高知県人会については、高知県の2025年資料で146世帯が所属していることも確認できます。
つまり今回の行事は、単純に秋篠宮ご夫妻を迎えるためだけの集会ではなく、長い歴史を持つ日系社会の節目の行事という側面があります。
一方で、日本から知事や県議らを含む20人規模の訪問団を派遣する以上、
「費用はいくらなのか?」
「どこまで公費なのか?」
「どんな成果があったのか?」
について県民への説明が必要なのは当然でしょう。
皇室外交であっても自治体の海外交流であっても、公費が関係する以上、費用対効果が問われることは避けられません。
予算と公費はもっと分かりやすく公開すべき
高知県の予算資料では、海外との友好交流や海外県人会との交流を含む「国際交流推進事業費」が計上されています。
こうした海外訪問が批判されやすい最大の理由の一つは、結局のところ「何にいくら使われたのか」が一般の人から見えにくいことではないでしょうか。
皇室の海外公式訪問についても同じです。
政府専用機の運航費、同行者、宿泊費、警備費などが詳細に分からなければ、SNS上でさまざまな推測が広がります。
だからこそ、
「怪しいから不正があったはずだ」
と決めつけるのではなく、
「疑われないために、より詳しい情報を公開してほしい」
という方向で議論する方が建設的です。
今回の「疑惑」を整理すると意外な事実も
秋篠宮ご夫妻のパラグアイ訪問については、映像や断片的な報道だけを見ると確かに疑問を感じる部分があります。
しかし今回確認した情報を整理すると、ネット上で疑惑として語られそうな内容の中には、事実関係を取り違えているものもあります。
特に重要なのは、「外交官やJICA職員の子供16人」がいたのは、日本パラグアイ学院ではなくアスンシオン日本人学校だったという点です。
また、
「JICA職員の家族を政府専用機で日本から運んだ」
「紀子さまの失言を隠すため音声を消した」
「紀子さまの顔を海外メディアに掲載させない通達があった」
「高知県訪問団20人は式典の人数合わせだった」
といった話についても、現時点では裏付けとなる資料は確認できません。
一方、
・日本人学校の16人が外交官・JICA職員の子供だった
・秋篠宮さまが日本パラグアイ学院で英語で「素材は何ですか?」と質問した
・高知県から20人の訪問団が同時期に南米を訪問した
・高知県人会は1976年9月設立だが50周年式典は2026年8月22日に開催された
・40周年式典は2016年9月10日に開催されていた
といった部分は報道や公的資料で確認できます。
だからこそ今回のパラグアイ訪問で本当に問われるのは、「茶番だった」と結論を先に決めることではありません。

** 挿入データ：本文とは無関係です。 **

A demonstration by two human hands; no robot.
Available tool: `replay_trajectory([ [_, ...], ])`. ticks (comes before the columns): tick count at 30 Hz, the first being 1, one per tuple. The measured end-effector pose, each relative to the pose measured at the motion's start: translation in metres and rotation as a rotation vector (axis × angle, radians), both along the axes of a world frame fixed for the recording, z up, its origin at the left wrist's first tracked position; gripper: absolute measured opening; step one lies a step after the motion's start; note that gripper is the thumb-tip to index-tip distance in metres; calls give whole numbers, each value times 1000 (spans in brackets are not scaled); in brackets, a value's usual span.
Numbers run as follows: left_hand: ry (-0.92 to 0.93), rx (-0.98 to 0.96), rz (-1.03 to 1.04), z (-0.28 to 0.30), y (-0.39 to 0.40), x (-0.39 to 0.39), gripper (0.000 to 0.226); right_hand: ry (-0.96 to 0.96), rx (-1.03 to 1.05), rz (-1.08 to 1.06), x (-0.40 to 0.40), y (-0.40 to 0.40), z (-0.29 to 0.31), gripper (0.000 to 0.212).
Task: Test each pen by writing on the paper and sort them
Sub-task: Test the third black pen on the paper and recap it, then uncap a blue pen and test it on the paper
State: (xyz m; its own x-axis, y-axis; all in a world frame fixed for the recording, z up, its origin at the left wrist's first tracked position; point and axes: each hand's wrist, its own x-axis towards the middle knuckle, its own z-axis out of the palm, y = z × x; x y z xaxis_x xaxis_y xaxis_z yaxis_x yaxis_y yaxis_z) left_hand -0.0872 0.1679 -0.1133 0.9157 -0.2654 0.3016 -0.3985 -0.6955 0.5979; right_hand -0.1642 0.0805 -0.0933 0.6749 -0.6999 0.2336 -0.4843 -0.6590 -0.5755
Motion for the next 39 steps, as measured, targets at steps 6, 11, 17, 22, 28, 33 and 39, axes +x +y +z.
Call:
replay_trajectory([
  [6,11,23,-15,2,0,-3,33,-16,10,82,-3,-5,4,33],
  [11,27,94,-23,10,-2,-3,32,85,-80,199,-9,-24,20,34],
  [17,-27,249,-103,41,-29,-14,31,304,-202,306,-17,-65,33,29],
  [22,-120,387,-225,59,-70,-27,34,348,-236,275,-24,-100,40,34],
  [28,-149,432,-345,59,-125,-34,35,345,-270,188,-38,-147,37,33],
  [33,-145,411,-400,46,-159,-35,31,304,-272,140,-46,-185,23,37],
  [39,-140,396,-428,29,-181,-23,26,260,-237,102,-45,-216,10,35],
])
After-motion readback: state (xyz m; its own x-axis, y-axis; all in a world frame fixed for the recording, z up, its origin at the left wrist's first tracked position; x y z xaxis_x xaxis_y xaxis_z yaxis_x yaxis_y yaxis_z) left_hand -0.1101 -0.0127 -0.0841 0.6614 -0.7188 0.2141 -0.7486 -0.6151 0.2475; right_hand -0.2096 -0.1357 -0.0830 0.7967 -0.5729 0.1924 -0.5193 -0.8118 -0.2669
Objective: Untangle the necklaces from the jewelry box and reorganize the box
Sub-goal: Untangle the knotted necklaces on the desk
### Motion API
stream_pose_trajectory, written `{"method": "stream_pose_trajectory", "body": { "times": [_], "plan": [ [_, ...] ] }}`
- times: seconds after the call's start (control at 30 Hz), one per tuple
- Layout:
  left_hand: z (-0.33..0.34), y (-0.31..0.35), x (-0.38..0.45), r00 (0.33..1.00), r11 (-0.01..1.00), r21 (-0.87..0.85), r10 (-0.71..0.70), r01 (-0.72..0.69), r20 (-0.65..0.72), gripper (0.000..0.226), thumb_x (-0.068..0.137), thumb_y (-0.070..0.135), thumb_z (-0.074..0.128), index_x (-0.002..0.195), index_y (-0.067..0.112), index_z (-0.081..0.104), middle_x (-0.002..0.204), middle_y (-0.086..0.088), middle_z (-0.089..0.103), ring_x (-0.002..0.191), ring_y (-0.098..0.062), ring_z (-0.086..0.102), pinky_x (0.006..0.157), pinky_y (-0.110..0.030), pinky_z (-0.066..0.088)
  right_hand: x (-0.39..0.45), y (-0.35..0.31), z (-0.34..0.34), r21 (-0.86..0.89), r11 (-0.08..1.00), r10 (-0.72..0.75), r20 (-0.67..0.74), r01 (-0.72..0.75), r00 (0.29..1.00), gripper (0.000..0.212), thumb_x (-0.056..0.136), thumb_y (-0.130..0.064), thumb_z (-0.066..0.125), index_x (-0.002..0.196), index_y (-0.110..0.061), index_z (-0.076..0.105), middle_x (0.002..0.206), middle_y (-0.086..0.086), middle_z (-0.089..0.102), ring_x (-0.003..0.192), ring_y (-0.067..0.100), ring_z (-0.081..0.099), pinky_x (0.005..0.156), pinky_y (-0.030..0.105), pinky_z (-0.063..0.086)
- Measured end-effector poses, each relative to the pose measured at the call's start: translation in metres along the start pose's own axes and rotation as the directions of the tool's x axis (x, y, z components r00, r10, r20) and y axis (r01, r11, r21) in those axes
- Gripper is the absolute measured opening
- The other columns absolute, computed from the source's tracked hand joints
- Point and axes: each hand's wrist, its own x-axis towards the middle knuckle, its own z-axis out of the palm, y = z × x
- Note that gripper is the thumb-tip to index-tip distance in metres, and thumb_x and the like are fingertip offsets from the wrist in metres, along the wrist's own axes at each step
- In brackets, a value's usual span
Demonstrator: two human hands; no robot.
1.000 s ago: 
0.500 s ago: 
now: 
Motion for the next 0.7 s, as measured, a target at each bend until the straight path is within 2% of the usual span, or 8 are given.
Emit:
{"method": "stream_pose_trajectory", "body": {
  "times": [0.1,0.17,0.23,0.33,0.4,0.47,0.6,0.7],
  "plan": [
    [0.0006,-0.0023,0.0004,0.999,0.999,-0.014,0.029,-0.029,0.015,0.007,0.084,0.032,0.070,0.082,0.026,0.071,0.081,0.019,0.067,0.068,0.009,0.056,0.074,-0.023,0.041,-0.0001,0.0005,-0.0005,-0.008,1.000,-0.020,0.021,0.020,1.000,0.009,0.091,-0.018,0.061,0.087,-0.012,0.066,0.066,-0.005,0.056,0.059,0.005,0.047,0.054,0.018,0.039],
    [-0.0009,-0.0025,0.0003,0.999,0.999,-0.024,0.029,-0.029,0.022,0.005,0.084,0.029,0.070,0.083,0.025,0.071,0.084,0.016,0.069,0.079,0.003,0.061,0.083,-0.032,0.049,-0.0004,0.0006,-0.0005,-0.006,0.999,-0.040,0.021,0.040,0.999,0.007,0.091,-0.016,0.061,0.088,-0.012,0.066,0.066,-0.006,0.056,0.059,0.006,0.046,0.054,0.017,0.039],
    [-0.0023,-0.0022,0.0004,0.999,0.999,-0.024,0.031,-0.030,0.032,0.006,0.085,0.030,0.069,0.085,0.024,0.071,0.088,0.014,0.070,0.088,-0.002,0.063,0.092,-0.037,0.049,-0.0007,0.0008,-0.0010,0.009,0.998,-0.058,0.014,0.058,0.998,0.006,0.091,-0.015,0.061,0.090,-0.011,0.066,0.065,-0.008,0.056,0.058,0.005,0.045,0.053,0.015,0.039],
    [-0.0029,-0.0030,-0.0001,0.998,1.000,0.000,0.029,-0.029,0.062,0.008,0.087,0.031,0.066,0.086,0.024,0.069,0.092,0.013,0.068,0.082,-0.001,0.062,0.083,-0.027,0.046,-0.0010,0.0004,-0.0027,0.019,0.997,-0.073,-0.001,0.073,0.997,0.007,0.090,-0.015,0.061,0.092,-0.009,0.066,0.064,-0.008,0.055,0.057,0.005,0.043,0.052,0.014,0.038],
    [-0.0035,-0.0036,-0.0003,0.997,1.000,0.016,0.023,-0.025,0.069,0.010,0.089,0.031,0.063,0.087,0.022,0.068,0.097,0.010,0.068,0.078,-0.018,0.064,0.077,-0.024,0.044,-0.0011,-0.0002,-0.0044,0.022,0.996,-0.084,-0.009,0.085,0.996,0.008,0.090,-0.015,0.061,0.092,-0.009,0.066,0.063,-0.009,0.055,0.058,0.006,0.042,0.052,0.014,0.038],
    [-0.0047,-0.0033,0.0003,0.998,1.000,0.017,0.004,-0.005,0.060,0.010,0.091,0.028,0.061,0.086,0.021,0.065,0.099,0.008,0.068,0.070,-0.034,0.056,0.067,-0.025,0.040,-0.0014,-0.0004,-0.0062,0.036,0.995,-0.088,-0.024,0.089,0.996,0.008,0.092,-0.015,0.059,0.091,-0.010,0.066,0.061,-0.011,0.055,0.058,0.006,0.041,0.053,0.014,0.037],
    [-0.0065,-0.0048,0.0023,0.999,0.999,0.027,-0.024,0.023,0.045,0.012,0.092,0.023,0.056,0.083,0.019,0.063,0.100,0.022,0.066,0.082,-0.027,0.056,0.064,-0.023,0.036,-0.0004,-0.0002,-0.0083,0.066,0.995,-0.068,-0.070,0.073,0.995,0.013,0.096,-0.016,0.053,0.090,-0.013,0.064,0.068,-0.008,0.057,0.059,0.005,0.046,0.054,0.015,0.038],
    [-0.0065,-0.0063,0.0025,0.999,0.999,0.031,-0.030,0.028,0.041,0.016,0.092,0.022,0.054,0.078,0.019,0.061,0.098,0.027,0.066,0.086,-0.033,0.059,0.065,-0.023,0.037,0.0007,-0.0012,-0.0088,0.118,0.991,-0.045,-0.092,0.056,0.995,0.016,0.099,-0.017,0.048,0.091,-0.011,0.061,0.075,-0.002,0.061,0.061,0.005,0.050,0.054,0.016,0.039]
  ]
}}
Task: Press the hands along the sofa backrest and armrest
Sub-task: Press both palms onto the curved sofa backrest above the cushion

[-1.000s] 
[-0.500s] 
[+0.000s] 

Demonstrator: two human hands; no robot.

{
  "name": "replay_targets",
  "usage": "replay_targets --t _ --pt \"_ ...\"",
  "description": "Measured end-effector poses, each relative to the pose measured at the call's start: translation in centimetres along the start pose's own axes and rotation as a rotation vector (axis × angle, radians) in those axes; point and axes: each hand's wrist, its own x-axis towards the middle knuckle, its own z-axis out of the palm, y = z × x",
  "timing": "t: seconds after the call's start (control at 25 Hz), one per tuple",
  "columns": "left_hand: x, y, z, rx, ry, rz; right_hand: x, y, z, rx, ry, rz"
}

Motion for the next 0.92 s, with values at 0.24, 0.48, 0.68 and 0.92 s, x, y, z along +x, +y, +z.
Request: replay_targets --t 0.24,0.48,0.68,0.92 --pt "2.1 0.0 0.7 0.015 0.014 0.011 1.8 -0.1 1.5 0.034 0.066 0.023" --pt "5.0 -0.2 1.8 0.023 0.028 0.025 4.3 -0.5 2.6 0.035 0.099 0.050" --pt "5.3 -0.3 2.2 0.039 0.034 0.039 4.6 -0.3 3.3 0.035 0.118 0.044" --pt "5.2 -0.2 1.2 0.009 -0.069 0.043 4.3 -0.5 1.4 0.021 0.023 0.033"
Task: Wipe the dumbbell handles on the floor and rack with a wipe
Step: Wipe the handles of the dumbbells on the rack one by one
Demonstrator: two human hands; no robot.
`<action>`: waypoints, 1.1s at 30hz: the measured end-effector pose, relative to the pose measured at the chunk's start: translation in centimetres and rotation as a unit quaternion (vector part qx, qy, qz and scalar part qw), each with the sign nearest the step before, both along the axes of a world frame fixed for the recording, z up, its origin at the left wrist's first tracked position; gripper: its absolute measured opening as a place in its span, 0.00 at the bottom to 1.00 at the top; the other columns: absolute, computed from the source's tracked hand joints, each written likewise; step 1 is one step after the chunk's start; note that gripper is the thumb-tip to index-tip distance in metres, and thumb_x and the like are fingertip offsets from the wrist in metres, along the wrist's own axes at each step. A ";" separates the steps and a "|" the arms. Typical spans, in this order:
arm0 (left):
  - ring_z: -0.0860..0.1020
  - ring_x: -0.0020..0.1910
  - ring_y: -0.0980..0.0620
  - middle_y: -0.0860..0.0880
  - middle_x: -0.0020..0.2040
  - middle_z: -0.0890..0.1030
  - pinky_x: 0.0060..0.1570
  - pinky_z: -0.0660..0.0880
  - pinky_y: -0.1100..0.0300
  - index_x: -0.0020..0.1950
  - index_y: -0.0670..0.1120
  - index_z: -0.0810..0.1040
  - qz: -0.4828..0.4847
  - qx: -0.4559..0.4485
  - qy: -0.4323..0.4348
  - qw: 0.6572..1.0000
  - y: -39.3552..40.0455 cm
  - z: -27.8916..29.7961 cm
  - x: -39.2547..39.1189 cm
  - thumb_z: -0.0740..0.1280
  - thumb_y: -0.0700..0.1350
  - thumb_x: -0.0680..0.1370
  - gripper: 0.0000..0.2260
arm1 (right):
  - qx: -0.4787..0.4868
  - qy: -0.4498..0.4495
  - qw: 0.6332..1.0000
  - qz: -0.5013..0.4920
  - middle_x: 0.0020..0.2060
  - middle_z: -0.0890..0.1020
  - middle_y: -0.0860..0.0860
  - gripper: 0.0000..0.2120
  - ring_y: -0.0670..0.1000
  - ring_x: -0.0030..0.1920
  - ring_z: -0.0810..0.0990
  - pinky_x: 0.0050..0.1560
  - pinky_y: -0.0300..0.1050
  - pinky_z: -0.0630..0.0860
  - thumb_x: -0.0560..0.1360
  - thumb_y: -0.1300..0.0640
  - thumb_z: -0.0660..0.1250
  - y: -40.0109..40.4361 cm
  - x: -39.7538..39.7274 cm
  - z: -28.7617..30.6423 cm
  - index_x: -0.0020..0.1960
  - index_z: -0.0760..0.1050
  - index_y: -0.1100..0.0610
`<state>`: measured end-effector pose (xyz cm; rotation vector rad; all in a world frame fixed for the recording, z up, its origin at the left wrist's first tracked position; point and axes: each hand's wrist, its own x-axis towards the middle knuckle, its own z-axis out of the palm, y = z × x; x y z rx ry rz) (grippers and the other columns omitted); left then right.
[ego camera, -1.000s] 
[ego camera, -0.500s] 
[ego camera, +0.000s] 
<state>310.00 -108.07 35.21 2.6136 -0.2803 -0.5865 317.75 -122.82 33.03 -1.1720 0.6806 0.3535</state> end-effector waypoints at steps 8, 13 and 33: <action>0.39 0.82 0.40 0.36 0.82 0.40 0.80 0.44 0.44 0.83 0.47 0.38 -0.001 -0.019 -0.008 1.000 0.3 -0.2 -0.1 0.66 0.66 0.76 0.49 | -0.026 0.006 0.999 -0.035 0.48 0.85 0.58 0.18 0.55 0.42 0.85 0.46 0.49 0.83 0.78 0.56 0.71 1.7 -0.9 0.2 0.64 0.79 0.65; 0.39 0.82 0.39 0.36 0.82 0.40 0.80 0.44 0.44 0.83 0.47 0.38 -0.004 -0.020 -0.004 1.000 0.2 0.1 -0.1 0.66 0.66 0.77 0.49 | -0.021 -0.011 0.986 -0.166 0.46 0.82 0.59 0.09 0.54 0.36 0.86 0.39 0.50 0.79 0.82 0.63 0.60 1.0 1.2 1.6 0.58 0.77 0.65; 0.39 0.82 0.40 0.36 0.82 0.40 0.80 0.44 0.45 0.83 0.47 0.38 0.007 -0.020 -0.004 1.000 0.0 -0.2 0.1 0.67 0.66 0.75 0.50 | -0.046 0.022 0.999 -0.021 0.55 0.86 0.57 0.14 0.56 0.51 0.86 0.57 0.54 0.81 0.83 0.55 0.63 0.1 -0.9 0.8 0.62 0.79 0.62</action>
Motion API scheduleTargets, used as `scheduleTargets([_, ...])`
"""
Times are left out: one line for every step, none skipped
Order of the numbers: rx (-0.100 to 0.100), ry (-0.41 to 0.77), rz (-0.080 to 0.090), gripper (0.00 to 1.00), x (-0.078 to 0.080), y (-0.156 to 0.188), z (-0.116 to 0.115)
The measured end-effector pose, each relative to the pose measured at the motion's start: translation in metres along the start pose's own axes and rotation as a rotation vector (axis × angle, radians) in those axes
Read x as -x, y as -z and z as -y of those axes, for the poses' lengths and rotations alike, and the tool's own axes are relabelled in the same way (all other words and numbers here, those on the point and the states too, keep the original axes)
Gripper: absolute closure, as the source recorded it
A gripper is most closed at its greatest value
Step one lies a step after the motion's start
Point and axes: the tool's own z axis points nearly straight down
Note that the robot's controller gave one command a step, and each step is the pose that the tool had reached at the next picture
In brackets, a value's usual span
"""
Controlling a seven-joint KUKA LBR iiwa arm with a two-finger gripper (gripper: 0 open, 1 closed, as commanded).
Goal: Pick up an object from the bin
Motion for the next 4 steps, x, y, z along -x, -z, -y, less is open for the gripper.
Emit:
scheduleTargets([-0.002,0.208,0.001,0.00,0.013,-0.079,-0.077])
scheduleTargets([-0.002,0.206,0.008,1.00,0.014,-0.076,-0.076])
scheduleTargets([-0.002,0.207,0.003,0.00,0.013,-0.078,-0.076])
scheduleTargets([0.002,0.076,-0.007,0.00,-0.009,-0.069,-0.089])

公式訪問の日程、参加者、費用、撮影・報道の条件などを、政府や宮内庁、自治体がどこまで透明に説明できるかではないでしょうか。
情報が少なければ少ないほど、空白部分を埋めるように疑惑や憶測が生まれます。
秋篠宮ご夫妻は今回、日本人移住90周年という重要な節目にパラグアイを訪問しました。
だからこそ、華やかな交流場面だけではなく、「誰が参加し、なぜその日程になり、どれだけ公費が使われ、どのような成果があったのか」まで分かりやすく公開することが、皇室外交への理解につながるのではないでしょうか。